I Have Lived and I Have Loved - Willow Winters Page 0,202

make sense of it. All of it. I was focusing on not losing my shit on him, which I clearly didn’t do a great job of. However, I can’t recall whatever he says he saw.

“I didn’t look at you like anything.”

He sighs and glances at the ceiling. “You looked at me like you had to take care of me. I know right now my body is a mess, but I’ll work through it. Usually, when you look at me, it’s like you become bright and hopeful.” He pauses. “When you were in here before, it was gone. Instead, I was a problem for you to solve. I watched your eyes go from days in the sun to doctor visits and hospitals. I know your sister was your life, but it was the same way you looked at her.”

He couldn’t be more wrong. That was not it at all. The fact that he feels that way sends a wave of fresh hurt through me. Why are men so stupid?

“First of all,” I sit on the bed and rest my hand on his chest. “She was my responsibility. I was her parent for all intents and purposes, not to mention she was practically still a kid when she was diagnosed. I had to be the adult. It’s not anything like that here. You’re a grown ass man with a family that loves and supports you. I was her everything, Eli. There was no family or support system, I was it for her. So, yes, my entire life revolved around fixing or making things better for her. But us . . .” I sigh “It isn’t that way. I want to be your partner. I want you to lean on me and then hold me up when I’m falling. That’s not pity, that’s love. Don’t ever make this a parallel to Steph, because it’s not.”

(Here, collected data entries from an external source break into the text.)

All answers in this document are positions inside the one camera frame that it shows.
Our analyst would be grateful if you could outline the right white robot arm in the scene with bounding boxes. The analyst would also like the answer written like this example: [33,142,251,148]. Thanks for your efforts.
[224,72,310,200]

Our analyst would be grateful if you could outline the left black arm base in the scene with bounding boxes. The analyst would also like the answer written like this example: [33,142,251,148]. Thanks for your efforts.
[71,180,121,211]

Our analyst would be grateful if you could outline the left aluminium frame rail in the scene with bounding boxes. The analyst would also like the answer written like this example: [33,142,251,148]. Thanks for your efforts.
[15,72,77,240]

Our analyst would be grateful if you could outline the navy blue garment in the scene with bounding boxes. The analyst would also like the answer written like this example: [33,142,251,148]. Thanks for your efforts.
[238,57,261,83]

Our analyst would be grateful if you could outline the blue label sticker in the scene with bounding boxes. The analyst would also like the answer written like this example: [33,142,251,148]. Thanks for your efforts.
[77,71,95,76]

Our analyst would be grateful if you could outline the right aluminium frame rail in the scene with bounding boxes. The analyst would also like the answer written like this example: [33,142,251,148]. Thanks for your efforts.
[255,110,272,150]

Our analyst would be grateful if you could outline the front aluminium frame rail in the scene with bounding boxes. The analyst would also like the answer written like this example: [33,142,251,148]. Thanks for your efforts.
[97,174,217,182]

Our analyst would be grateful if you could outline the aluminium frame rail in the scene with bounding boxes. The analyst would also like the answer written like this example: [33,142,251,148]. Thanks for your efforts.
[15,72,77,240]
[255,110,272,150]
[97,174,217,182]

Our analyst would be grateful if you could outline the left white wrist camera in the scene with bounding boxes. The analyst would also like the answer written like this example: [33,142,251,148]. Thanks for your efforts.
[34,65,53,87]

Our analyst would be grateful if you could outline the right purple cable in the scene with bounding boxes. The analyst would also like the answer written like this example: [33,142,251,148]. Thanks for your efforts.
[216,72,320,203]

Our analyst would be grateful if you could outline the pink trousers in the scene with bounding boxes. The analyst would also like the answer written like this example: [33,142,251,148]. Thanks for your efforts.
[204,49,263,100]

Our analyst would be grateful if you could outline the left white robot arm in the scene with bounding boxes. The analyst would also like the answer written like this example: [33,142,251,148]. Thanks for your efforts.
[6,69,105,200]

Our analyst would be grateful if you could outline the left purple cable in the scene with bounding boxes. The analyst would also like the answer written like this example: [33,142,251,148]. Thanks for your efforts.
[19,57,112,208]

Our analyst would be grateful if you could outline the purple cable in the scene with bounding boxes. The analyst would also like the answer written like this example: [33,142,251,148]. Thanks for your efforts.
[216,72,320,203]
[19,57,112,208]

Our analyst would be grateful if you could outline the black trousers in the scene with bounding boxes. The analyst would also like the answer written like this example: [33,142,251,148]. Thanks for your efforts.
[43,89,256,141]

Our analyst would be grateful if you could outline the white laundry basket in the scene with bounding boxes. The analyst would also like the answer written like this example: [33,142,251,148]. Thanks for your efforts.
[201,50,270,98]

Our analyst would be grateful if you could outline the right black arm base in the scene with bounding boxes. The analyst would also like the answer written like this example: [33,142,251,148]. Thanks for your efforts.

He lifts his hand, touches my lips and releases a deep breath. “I’m so sorry, Heather. I never wanted to hurt you like that.”

I believe him. Eli and I both have a lot of shit in our pasts that will be our demise if we don’t work through it.

“I don’t think you meant to hurt me, but it did, which is why I needed to walk away before I said something I’d regret.”

“I thought you left,” he admits with dejection laced in his voice. “I didn’t think you were coming back and that I lost you because of this . . .”

I shake my head, partially in disbelief and partially in frustration. After all that we’ve endured, I don’t know how he thinks I would be the girl to leave him because he’s sick. There is no choice for me when it comes to him. The day Eli Walsh showed up at my door, he became a part of my world. I fought it, and failed. He’s the other half of me, and there’s no way that I could ever walk away from him.

Which brings me to my next part of this discussion. He has to see the distinctions in how we are from our pasts.

“I’m glad you bring that up.” I lean back so we’re not touching. I tend to think more clearly when we have a little distance. “I am not my ex-husband or your ex-girlfriend. I get that you have issues, and I do, too, but it’s completely unfair to expect me to behave like them. Not only did you compare me to Penelope but also you made me Matt in the same breath. I hate her for what she did to you, and if you don’t see the differences, then we should end things now.”

People like her and Matt don’t deserve a love like ours. Eli has given me more joy in our time together than anyone was able to give me in years.

Our relationship will be tested, but he has to know I’m not going anywhere. He’s assured me of that more times than I can count. Not only in his words but also in what he’s shown me. Now, I need to give him the same assurances.

Eli stays silent for a few seconds, and regret rolls off him. “Jesus, I’m just fucking up left and right. I know you’re not her or him. I was pissed off at myself, and I needed to give you the reason to walk away.”

“Is that what you want?” I ask.

His fingers wrap around my wrist and he tightens his grip. “No.”